What the exercise asks:
In the listing below, start your output at the line with "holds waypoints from" and end it after the line with "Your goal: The", copying every line exactly.

Material provided:

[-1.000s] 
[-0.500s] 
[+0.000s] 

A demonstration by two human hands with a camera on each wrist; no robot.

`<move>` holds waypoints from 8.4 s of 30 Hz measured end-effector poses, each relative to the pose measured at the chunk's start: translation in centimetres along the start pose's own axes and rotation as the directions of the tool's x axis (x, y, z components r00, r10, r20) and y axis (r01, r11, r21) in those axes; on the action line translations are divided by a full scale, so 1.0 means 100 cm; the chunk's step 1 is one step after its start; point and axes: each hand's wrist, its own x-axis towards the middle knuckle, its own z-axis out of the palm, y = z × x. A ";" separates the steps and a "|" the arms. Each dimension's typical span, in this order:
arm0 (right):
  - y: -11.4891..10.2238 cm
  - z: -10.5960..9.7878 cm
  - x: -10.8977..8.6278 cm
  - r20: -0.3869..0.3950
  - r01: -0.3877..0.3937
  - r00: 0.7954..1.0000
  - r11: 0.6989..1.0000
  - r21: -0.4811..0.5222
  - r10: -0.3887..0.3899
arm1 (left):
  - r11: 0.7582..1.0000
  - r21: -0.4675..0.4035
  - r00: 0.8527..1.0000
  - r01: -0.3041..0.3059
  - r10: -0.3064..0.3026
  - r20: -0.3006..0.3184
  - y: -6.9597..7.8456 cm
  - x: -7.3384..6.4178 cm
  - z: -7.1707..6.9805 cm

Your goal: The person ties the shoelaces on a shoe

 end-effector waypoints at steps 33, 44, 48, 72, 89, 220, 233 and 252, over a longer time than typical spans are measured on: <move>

Task result:
`<move>` holds waypoints from 8.4 s of 30 Hz measured end-effector poses, each relative to the pose measured at the chunk's start: translation in centimetres along the start pose's own axes and rotation as the directions of the tool's x axis (x, y, z components r00, r10, r20) and y axis (r01, r11, r21) in those axes; on the action line translations are divided by a full scale, so 1.0 means 100 cm; the chunk's step 1 is one step after its start; point and axes: each hand's wrist, its own x-axis towards the middle knuckle, its own z-axis out of the palm, y = z × x. A ";" separates the steps and a "|" the arms. Each dimension's typical span, in this order:
arm0 (right):
  - y: -11.4891..10.2238 cm
  - z: -10.5960..9.7878 cm
  - x: -10.8977..8.6278 cm
  - r20: -0.3869..0.3950
  - r01: -0.3877..0.3937
  - r00: 0.7954..1.0000
  - r11: 0.6989..1.0000
  - r21: -0.4811..0.5222
  - r10: -0.3887..0.3899
arm1 (left):
  - r11: 0.7582..1.0000
  - r21: -0.4675..0.4035
  - r00: 0.8527..1.0000
  - r01: -0.3041..0.3059
  - r10: -0.3064..0.3026
  - r20: -0.3006..0.3184
  - y: -6.9597..7.8456 cm
  - x: -7.3384..6.4178 cm
  - z: -7.1707..6.9805 cm

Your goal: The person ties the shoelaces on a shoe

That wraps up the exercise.